Check each line of the listing for the string "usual", count the lines that have it, and answer with that number only.
+++ INFORMATION PROVIDED
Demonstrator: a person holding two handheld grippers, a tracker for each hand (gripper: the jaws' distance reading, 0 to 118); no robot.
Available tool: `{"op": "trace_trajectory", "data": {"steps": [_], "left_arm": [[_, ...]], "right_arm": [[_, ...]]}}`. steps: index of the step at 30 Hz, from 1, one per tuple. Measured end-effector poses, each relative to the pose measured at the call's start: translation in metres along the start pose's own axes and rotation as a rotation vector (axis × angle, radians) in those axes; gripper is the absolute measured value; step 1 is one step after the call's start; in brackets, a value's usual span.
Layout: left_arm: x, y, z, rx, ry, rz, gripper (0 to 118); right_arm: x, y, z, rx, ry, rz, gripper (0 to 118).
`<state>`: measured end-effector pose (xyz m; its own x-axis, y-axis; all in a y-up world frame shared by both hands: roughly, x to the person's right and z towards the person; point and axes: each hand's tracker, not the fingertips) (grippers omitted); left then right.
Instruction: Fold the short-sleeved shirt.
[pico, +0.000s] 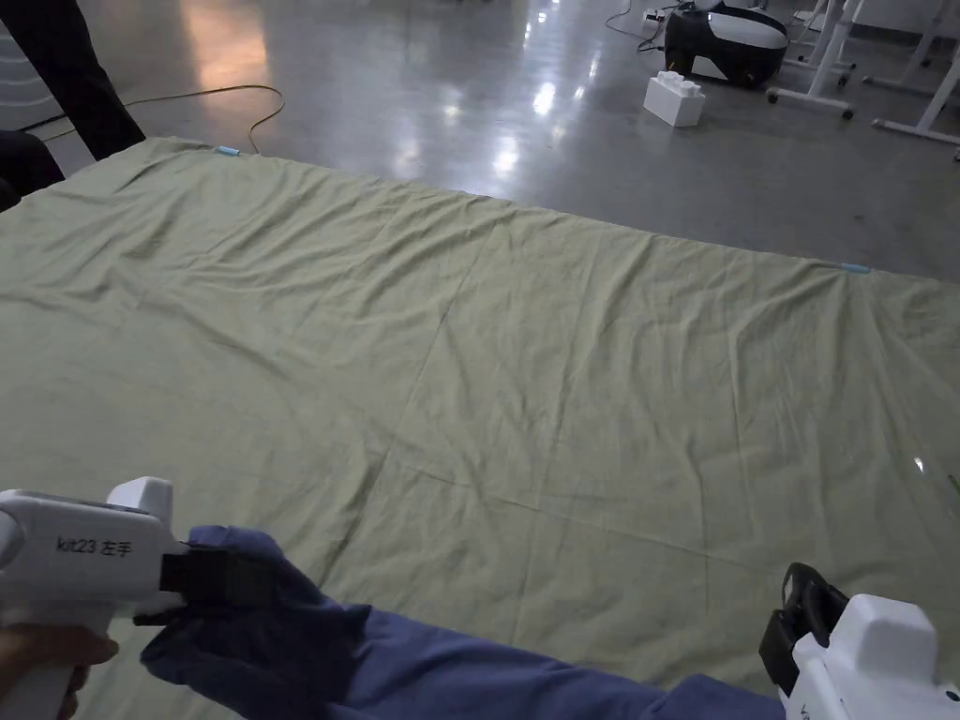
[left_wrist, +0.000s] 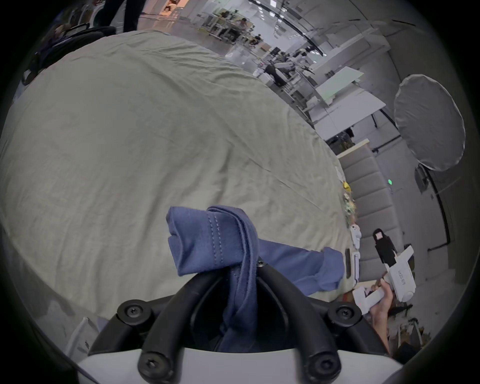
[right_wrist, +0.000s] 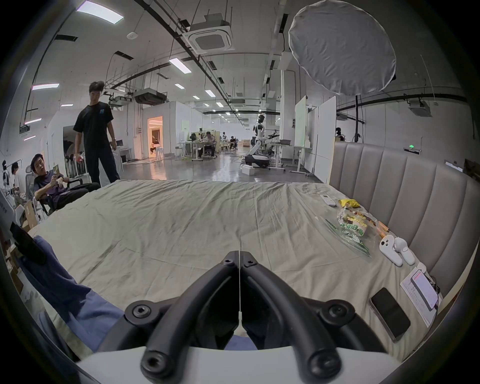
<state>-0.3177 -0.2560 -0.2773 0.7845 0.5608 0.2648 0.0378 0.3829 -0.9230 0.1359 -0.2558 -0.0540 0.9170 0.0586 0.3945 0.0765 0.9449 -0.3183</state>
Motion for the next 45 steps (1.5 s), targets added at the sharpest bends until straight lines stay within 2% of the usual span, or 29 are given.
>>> {"op": "trace_trajectory", "data": {"steps": [7, 15, 19, 25, 28, 31, 32, 36, 37, 45], "left_arm": [[0.057, -0.007, -0.032, -0.071, -0.049, -0.066, 11], [0.107, -0.028, -0.103, -0.161, -0.048, -0.135, 11], [0.129, -0.043, -0.14, -0.212, 0.0, -0.167, 11], [0.153, -0.06, -0.172, -0.248, -0.013, -0.178, 11], [0.161, -0.068, -0.186, -0.274, 0.068, -0.247, 11], [0.161, -0.071, -0.193, -0.278, 0.081, -0.245, 12], [0.161, -0.071, -0.192, -0.279, 0.08, -0.242, 15], [0.16, -0.068, -0.178, -0.268, 0.024, -0.247, 59], [0.16, -0.065, -0.172, -0.261, 0.019, -0.252, 62], [0.143, -0.053, -0.135, -0.155, -0.017, -0.224, 60]], "right_arm": [[0.01, -0.005, 0.003, -0.004, -0.014, -0.022, 1], [0.02, -0.01, 0.007, -0.017, -0.032, -0.045, 1], [0.023, -0.012, 0.007, -0.022, -0.038, -0.055, 1], [0.03, -0.015, 0.01, -0.03, -0.05, -0.063, 1], [0.033, -0.016, 0.01, -0.036, -0.056, -0.067, 1], [0.037, -0.018, 0.011, -0.041, -0.063, -0.074, 1], [0.038, -0.018, 0.011, -0.044, -0.065, -0.075, 1], [0.042, -0.021, 0.011, -0.05, -0.071, -0.079, 1], [0.043, -0.021, 0.011, -0.05, -0.072, -0.081, 1], [0.042, -0.023, 0.011, -0.056, -0.067, -0.097, 1]]}}
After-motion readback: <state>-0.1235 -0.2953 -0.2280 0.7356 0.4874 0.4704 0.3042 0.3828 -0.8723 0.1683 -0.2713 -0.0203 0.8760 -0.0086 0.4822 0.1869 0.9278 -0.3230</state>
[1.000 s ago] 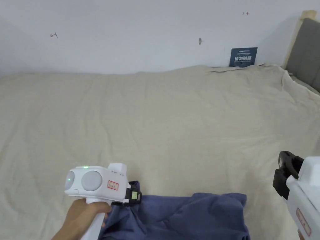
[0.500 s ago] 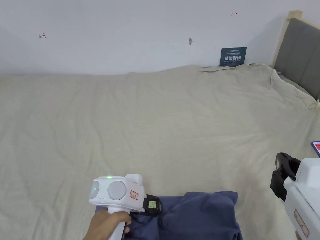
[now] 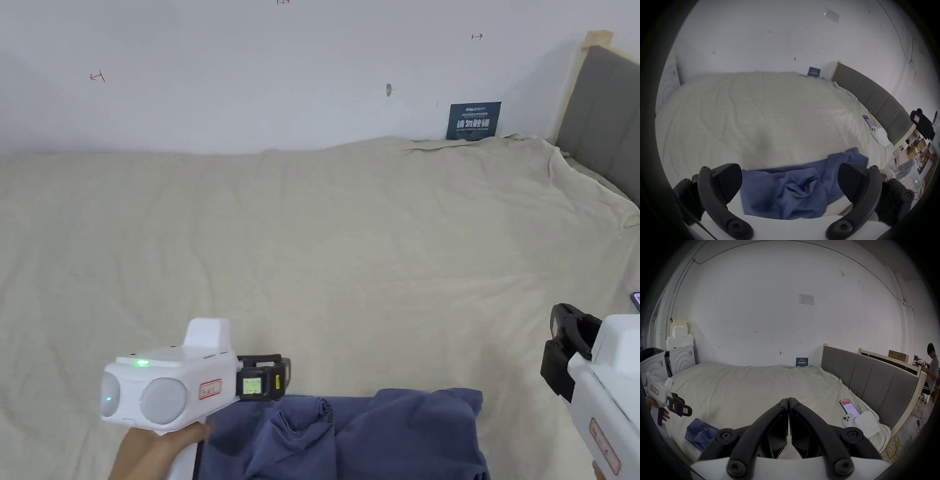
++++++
◆ **RESPONSE AREA**: 2